Até agora, a equipe conseguiu identificar câncer de pulmão, mama e pâncreas em camundongos. Os pesquisadores também estão participando de um ensaio clínico na Alemanha que inclui 200 pacientes com câncer de mama humano.
Mas Miroculus terá concorrência, eventualmente. Um esforço semelhante de pesquisa no Japão, envolvendo o Centro Nacional de Câncer do país, visa levar um produto similar ao mercado dentro de cinco anos. O trabalho do grupo irá analisar amostras de sangue de cerca de 6.500 pacientes, a fim de identificar as assinaturas de microRNA de 13 tipos de câncer.
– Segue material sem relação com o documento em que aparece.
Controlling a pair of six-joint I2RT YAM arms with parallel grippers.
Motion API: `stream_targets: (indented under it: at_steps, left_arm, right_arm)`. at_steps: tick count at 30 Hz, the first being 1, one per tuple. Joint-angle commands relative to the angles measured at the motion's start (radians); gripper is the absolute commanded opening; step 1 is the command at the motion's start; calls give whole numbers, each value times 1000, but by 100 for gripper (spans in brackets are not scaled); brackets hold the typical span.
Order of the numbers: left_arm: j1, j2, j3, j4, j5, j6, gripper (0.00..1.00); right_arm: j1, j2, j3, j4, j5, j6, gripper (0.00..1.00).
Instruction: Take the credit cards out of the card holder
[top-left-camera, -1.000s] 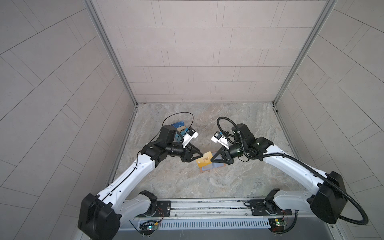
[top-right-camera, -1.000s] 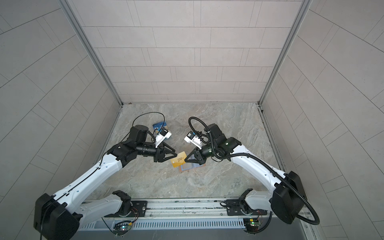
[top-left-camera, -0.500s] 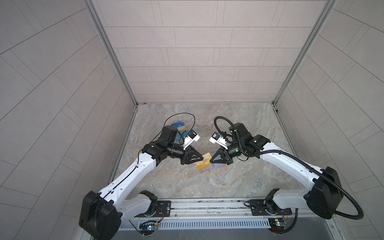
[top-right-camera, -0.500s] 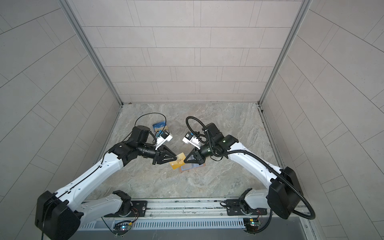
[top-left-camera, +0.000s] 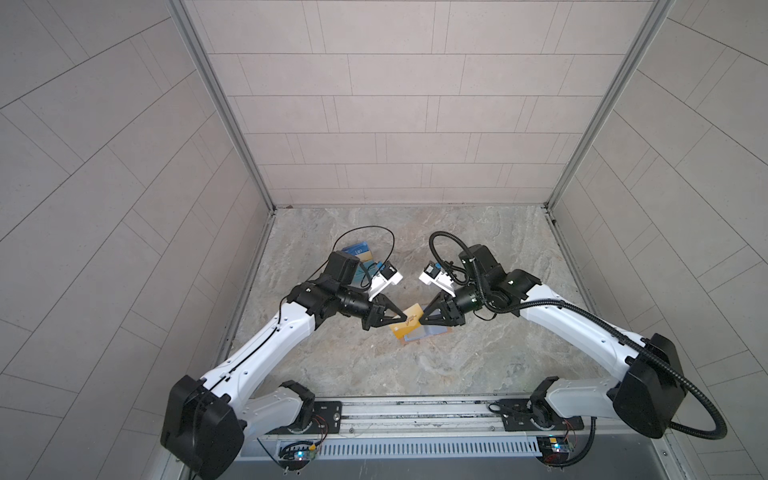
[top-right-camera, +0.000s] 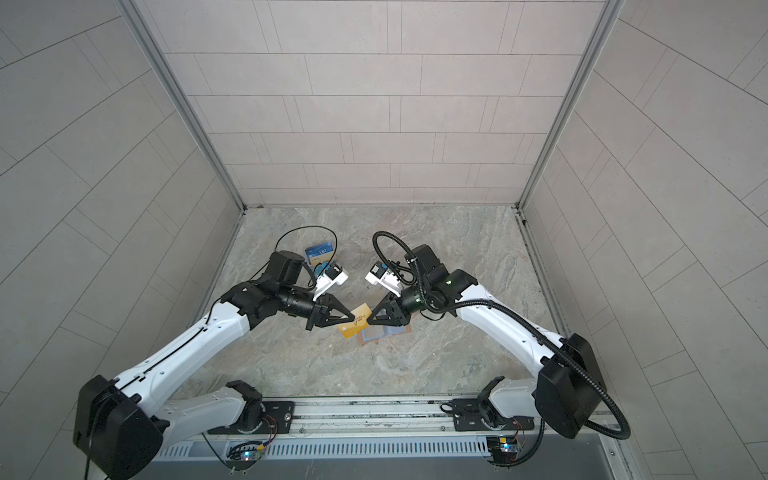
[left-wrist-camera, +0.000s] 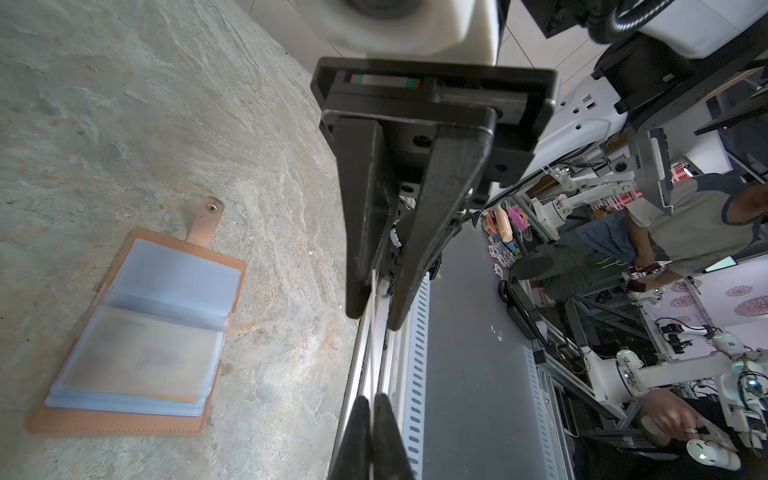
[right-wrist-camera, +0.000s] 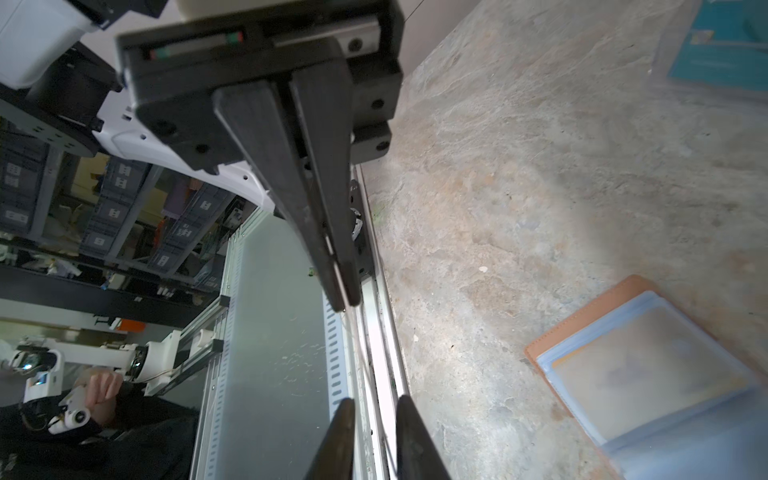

Embora esses métodos sejam promissores, os especialistas alertam que ainda precisamos de mais dados para tornar o diagnóstico de microRNA tão seguro quanto os planos Miroculus. Coisas simples como um resfriado comum ou tomar uma aspirina podem afetar a presença de microRNA no sangue, explicou Muneesh Tewari, do Fred Hutchinson Cancer Research Center, à Wired . Portanto, construir a base de dados de pontos de referência do Miroculus será tão importante quanto a precisão do próprio bioensaio.
Nos próximos meses, a Miroculus vai liberar a Miriam para fabricantes farmacêuticos, que a usarão para testar a eficácia de novos medicamentos. É um arranjo quid-pro-quo, no qual a Miroculus também colherá os benefícios desses dados, a fim de ampliar ainda mais a compreensão do sistema de padrões de microRNA. "As populações para esses ensaios são controladas", diz Soto, "para que forneçam dados melhores". Ele estima que serão de três a cinco anos até que um produto liberte o FDA para diagnóstico clínico.
Desde a apresentação de Soto na TED, a empresa encontrou outros caminhos para a coleta de dados. "Fomos abordados por muitos hospitais e bancos de amostra, nos dizendo que eles querem se voluntariar e seus dados", explica ele. “Também temos interesse em testes de todo o mundo - da Índia ao Japão, do Oriente Médio à América Central e aos EUA. Isso é muito poderoso para nós, porque nos ajudará a alcançar nossos objetivos.”